RENATE SCHMIDT, MANFRED ZELLER
Philipps-Universität Marburg, Institutes of Co-operational Sciences, Germany
Georg-August-Universität Göttingen, Institute of Rural Development, Germany
Microfinance is a widely accepted tool to further economic development and to enhance welfare. Different lending methodologies exist, i.e. credit unions, village banking, microfinance banks, and solidarity group lending. Still, research normally limits itself to general issues that relate to all microfinance types. Less attention is given to particular features of specific models. This paper presents findings of a case study of group loans for poor women showing the significance of group organisation, the target group's perception of the microfinance service offered, and gender issues as success factors of this specific microfinance model. The target group's organisational capacity has only recently entered the regard of microfinance research. Because the members of a credit group are jointly liable for the loans received and monitor themselves they need self-management which requires organisation building.
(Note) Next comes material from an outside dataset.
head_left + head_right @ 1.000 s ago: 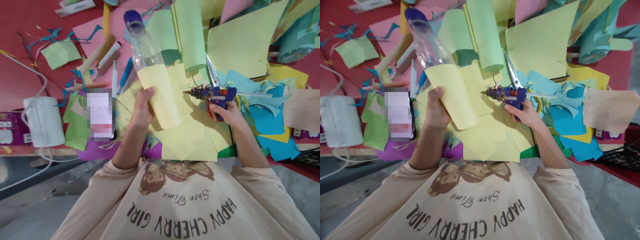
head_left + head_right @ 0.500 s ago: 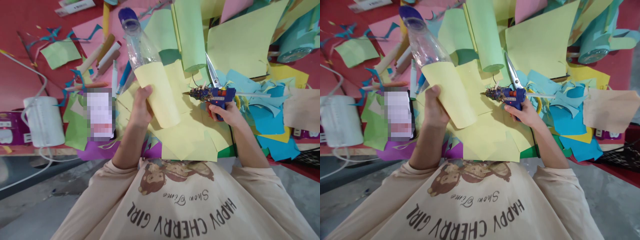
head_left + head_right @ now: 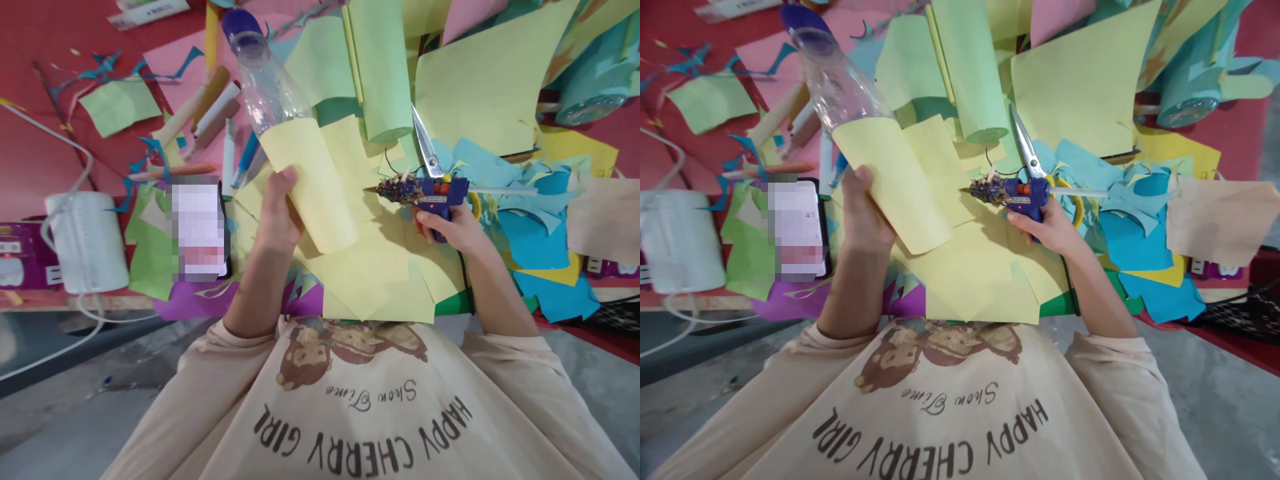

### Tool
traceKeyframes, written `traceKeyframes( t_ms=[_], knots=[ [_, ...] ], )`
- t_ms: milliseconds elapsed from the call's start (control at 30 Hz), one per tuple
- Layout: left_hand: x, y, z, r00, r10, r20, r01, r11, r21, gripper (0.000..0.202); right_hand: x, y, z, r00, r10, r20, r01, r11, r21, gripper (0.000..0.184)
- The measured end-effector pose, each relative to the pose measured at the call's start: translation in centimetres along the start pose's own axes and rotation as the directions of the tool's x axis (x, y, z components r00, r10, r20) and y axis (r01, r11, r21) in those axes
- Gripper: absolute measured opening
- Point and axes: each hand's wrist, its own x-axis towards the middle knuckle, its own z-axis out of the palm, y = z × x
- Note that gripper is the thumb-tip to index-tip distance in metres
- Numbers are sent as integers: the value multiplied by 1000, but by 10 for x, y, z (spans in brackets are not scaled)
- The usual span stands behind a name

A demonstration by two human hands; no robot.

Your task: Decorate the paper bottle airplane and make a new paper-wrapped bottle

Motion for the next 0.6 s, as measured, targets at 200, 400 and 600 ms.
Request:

Groups which are solely created for a microfinance project often lack social cohesion and the members lack commitment towards the group. Tapping the social capital of already existing groups might improve project efficiency. Problems may arise if a microfinance project claims to be a charity organisation while simultaneously trying to offer financial services on a sustainable basis. Such projects frequently experience that the target group perceives the loans as gifts and defaulting becomes a serious problem. Separating the microfinance service from other services may be an answer for projects that follow a comprehensive approach. Some microfinance projects for women try to overcome women's discrimination as regards access to productive factors, i.e. capital. But these projects may also fail exactly because of this discrimination since financial capital is not the only missing factor. Most women lack access to land which is crucial in rural agricultural societies. African women also lack time due to their extensive and strenuous work obligations. They further lack decision making power as how to spend their time and where, and in many cases also how to spend the money they have generated on their own. Thus, women have very limited possibilities to use microfinance services. In this sense, taking a closer look to the specific circumstances may positively contribute to microfinance projects' sustainability.